The major limitation of this study is the retrospective nature of the data collection, with the inherent problems of accuracy and potential biases including recall bias and reporting bias of side effects which patients may not have reported or may not have been recorded. In particular, the reporting of side effects such as headache or myalgia, that can represent ’flu-like symptoms, may have been miss-classified and may have been underreported particularly among the younger patients. In addition, this study was initiated when vedolizumab was first introduced into the market, possibly leading to the inclusion of more treatment-refractory patients particularly among young patients who were significantly more exposed to previous biological therapy. This is in keeping with a previous study which reported lower use of immunomodulation and biological therapy in patients over than 60 years of age not necessarily related to their having a milder disease course. On the other hand, it may indicate that the young population had more severe disease than the included elderly population. Further limitations include the incomplete endoscopic data and the inconsistent use of accepted scoring methods and that we could not correct for various biochemical indicators of severity, such as albumin and inflammatory markers, because these data were not uniformly collected. The strengths of this study include the large size of the patient population as well as the collection of data from two countries, both of which may increase the generalisability of the results.

In conclusion, this study supports previous studies by demonstrating that vedolizumab has equal overall safety and efficacy in both young and elderly IBD patients. In addition, the use of vedolizumab in anti-TNF-naive patients was associated with improved clinical response and remission rates. Prior use of anti-TNF agents was associated with decreased clinical response and remission rates in all the patients who were treated with vedolizumab, but especially the elderly patients. The heretofore unreported higher infection rate in the elderly population is of special concern, and it may call for close follow-up, close adherence to vaccination protocols and heightened awareness of its occurrence in elderly IBD patients.

Summary

This large binational, multicentre retrospective cohort study shows that the use of vedolizumab in elderly patients compared to young patients has similar clinical and endoscopic efficacy but increased rates of infections.

Supplemental Material

sj-pdf-1-ueg-10.1177_2050640620951400 - Supplemental material for Vedolizumab is effective and safe in elderly inflammatory bowel disease patients: a binational, multicenter, retrospective cohort study

Supplemental material, sj-pdf-1-ueg-10.1177_2050640620951400 for Vedolizumab is effective and safe in elderly inflammatory bowel disease patients: a binational, multicenter, retrospective cohort study by Nathaniel Aviv Cohen, Nikolas Plevris, Uri Kopylov, Anna Grinman, Bella Ungar, Henit Yanai, Haim Leibovitzh, Naomi Fliss Isakov, Ayal Hirsch, Einat Ritter, Yulia Ron, Ariella Bar-Gil Shitrit, Eran Goldin, Iris Dotan, Shomron Ben Horin, Charlie W Lees and Nitsan Maharshak in United European Gastroenterology Journal

Acknowledgement

The author(s) would like to thank Esther Eshkol for the English language editing of this manuscript.

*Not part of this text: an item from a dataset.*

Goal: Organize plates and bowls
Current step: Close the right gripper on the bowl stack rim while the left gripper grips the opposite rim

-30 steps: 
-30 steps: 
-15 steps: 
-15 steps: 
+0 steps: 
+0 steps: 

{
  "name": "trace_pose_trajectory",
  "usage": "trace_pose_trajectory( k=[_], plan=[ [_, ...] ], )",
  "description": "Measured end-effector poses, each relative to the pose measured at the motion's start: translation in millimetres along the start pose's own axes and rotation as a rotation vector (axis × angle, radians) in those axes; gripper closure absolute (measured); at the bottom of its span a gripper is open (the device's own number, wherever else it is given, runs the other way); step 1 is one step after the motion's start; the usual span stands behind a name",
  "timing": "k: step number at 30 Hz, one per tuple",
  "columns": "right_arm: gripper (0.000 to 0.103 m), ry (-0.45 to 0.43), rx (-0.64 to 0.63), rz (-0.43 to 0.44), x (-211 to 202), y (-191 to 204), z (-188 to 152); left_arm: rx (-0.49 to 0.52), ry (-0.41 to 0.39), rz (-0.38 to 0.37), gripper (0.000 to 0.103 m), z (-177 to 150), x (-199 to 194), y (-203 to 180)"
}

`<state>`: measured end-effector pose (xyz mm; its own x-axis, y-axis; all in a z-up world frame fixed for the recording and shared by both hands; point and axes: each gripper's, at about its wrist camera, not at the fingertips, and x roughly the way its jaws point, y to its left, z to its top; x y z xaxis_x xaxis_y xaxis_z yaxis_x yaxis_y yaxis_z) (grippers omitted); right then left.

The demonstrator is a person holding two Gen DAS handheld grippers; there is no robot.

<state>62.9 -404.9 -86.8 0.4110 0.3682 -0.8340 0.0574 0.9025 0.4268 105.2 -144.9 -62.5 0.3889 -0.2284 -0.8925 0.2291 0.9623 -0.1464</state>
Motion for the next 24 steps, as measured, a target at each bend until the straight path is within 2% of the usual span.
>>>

Ethics approval: This study received ethics approval from all the participating medical centres' institutional review boards.

Informed consent: Informed consent was waived as patient information was de-identified and individual patient data was not published.

Author contribution: NAC takes responsibility for the integrity of the work as a whole, from inception to published article. NAC and NM conceptualised the study, collected data, performed the analysis and drafted the manuscript. NP, AG, BU, HL, ER and AH helped with data collection and reviewing the manuscript. NFI assisted with the statistical analysis. UK, HY, YR, ABGS, EG and CWL helped drafting and reviewing the manuscript. All authors approved the final version of the manuscript.

Declaration of conflicting interests: NP has received consultancy fees from Takeda and speaker fees and travel support from AbbVie, Takeda, Norgine and Janssen. CWL is funded by a UK research and innovation future leaders fellowship. CWL has also received research support from Gilead, Oshi Health and AbbVie, consultancy fees from AbbVie, Pfizer, Dr Falk Hospira, MSD, Gilead, Pharmacosmos, Takedaand Vifor, and speaker fees and travel support from AbbVie, Pfizer, Ferring, Hospira and Takeda. UK has received speaker and advisory fees from Abbvie, Jannaen, Takeda, MSD Medtronic and research support from Jannsen, Takeda, Medtronic. BU has received consultation fees from Janssen, Takeda, Neopharm and Abbvie. ID served as a speaker, consultant, and/or advisory board member for Genentech, Abbvie, Pfizer, Janssen, Takeda, Ferring, Roche, Rafa Laboratories, Falk Pharma, Given Imaging, Protalix and Medtronix. SBH has received consulting fees and/or research support from Abbvie, Janssen, Celltrion, Takeda and Pfizer. NM has received speaking and/or consulting fees from Abbvie, Pfizer, Takeda, Janssen, Ferring, Neopharm and grant support from Takeda, Janssen, Abbott. The other authors have no conflicts of interest to declare.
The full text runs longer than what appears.